→ **ABOUT THIS TASK**: Each line of the material must be repeated precisely, with the pictures left out.
□ □ □ □
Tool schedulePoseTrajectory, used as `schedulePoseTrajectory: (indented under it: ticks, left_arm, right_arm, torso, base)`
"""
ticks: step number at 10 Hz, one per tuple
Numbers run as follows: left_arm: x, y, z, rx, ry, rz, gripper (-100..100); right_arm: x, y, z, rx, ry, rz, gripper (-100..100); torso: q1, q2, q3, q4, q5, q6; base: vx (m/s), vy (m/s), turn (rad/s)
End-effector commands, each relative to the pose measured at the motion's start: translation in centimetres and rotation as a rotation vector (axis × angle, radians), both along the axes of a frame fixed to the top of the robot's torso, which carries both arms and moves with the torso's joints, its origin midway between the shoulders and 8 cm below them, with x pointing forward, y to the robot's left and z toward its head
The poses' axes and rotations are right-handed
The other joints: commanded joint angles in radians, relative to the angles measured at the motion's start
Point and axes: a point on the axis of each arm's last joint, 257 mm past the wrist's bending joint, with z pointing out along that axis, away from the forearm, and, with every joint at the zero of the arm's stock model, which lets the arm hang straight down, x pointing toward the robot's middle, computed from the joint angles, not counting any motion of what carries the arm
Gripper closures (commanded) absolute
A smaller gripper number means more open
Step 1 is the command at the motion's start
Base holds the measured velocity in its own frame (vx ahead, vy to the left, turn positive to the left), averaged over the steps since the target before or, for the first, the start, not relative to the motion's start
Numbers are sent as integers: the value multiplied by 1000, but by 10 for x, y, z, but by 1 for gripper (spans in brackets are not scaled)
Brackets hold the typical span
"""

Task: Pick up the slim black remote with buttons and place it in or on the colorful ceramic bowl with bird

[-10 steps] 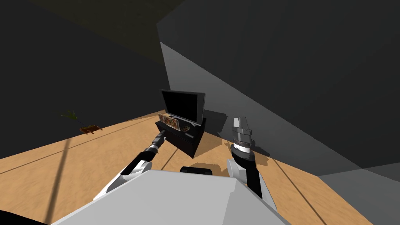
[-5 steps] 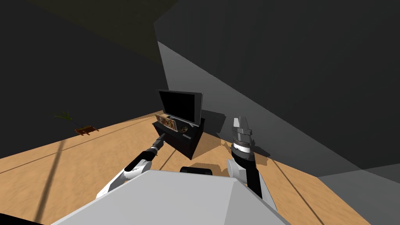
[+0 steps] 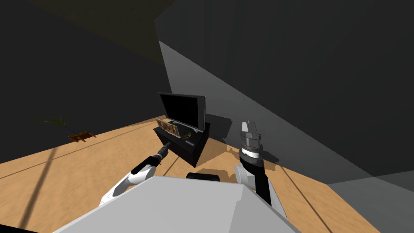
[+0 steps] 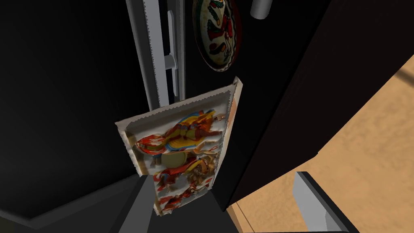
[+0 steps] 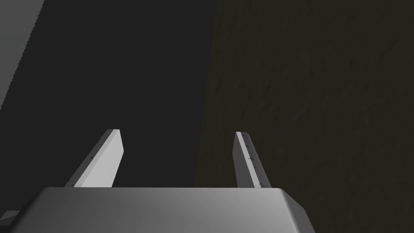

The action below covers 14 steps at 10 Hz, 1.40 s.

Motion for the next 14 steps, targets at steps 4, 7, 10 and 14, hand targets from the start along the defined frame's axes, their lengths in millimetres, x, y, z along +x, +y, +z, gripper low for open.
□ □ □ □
→ **ANSWER FOR THIS EXERCISE**:
Tool schedulePoseTrajectory, used as `schedulePoseTrajectory: (indented under it: ticks, left_arm, right_arm, torso, base)`
"""
ticks: step number at 10 Hz, one per tuple
Numbers run as follows: left_arm: x, y, z, rx, ry, rz, gripper (-100..100); right_arm: x, y, z, rx, ry, rz, gripper (-100..100); torso: q1, q2, q3, q4, q5, q6; base: vx (m/s), vy (m/s), turn (rad/s)
End-effector commands, each relative to the pose measured at the motion's start: translation in centimetres and rotation as a rotation vector (axis × angle, radians), both along the axes of a frame fixed to the top of the robot's torso, which carries both arms and moves with the torso's joints, its origin midway between the shoulders and 8 cm below them, with x pointing forward, y to the robot's left and z toward its head
The poses' axes and rotations are right-handed
The other joints: commanded joint angles in radians, relative to the angles measured at the motion's start
Point and axes: a point on the axis of each arm's last joint, 257 mm past the wrist's bending joint, with z pointing out along that axis, away from the forearm, and, with every joint at the zero of the arm's stock model, which lets the arm hang straight down, x pointing toward the robot's middle, computed from the joint angles, not counting any motion of what carries the arm
Gripper closures (commanded) absolute
A smaller gripper number means more open
Step 1 is the command at the motion's start
Base holds the measured velocity in its own frame (vx ahead, vy to the left, turn positive to the left), averaged over the steps since the target before or, for the first, the start, not relative to the motion's start
Numbers are sent as integers: the value multiplied by 1000, but by 10 for x, y, z, but by 1 for gripper (spans in brackets are not scaled)
Brackets hold the typical span
"""

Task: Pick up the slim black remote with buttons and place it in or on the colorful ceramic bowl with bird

[-10 steps] 
[-5 steps] 
[+0 steps] 
[+0 steps] 
[+0 steps] 

The action below covers 14 steps at 10 Hz, 1.40 s.

Motion for the next 14 steps, targets at steps 4, 7, 10 and 14, hand targets from the start along the defined frame's axes, their lengths in millimetres, x, y, z along +x, +y, +z, gripper low for open.

There's no more to the output.